圖 | Hans-Joachim Freund教授
Hans-Joachim Freund教授簡介:
Freund教授是德國科學院院士、歐洲人文和自然科學院院士、歐洲科學院院士、美國人文與科學院外籍院士、巴西科學院外籍院士、匈牙利科學院外籍院士,University Aix Marseille, Karlsruhe Institute of Technology (KIT) 和
Friedrich-Alexander-Universität Erlangen-Nürnberg榮譽博士,美國物理學會和英國物理學會會士,中國化學會榮譽會士。他在表面科學與多相催化基礎研究領域做出了引領性的研究成果,獲得眾多國際獎項,包括歐洲科學院Blaise Pascal Medal、美國化學會 Gabor A. SomorjaiAward 、美國真空學會Gaede-Langmuir Award、北美催化聯合會和歐洲催化聯合會Michel Boudart Award等。迄今為止,Freund教授共培養了130餘名博士和80餘名博士後,作了770 餘次邀請報告,發表815餘篇學術論文,其論文被引用45000餘次。
2019年5月7日,Freund教授在中國科學技術大學講授自己的學術研究,報告以“Model Systems in Heterogeneous Catalysis: Surface Chemistry of Complex Systems at the Atomic Level”為題。
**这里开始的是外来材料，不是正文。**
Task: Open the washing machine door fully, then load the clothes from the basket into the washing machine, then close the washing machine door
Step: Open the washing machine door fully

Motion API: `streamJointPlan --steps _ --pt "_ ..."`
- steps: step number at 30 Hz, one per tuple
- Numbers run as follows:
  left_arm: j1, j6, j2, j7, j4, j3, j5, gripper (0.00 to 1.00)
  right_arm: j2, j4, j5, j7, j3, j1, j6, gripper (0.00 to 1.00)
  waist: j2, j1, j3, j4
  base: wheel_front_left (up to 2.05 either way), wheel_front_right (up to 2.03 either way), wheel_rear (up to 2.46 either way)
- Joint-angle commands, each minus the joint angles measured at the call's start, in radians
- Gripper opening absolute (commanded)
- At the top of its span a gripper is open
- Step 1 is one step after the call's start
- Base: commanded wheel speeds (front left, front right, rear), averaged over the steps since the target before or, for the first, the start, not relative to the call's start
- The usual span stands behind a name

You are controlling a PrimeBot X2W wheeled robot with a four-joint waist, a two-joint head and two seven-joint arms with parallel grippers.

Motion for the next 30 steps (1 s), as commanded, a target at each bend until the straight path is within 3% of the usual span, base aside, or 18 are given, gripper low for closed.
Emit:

瞭解更多詳情,請關注“蔻享學術”公眾號!(
https://mp.weixin.qq.com/s/RCFIsbBGV6oK7J8xNXDEJw)
報告摘要:
The investigation of model systems has successfully demonstrated that surface science results may be directly transferred to heterogeneous catalysis under realistic conditions, and it offers an approach to correlate structural and electronic information at the atomic level with reactivity. An approach to model oxide-supported metal catalysts using a thin film approach is presented. Here the oxide support is prepared as a thin oxide film on a metal support, which guarantees the applicability of the tool-box of surface science even in the case nominally insulating substrates and metal particles are grown via physical vapor deposition. The sites at the oxide-metal interface are of particular interest, as they as often held responsible to present the active site. Au particles supported on an MgO(100)/Mo(100) have been predicted to get negatively charged. It is shown that this prediction is verified and reactivity is induced at the metal particle rim(2-4). It is discussed how this scenario may be used to control charge on powder metal catalysts (5). In the second part of the presentation we discuss how surface science studies may be employed to understand fundamental issues with respect to reaction in confined space: A thin silica film is prepared on a Ru(0001) surface and is only bound to the substrate by dispersive foeces and thus leaves a space open between the metal surface and the oxide film to use our SMART-LEEM/PEEM instrument to follow the oxidation of hydrogen provided from the gas phase by oxygen adsorbed on the Ru(0001) surface. The experimental results are discussed in comparison to theoretical calculations.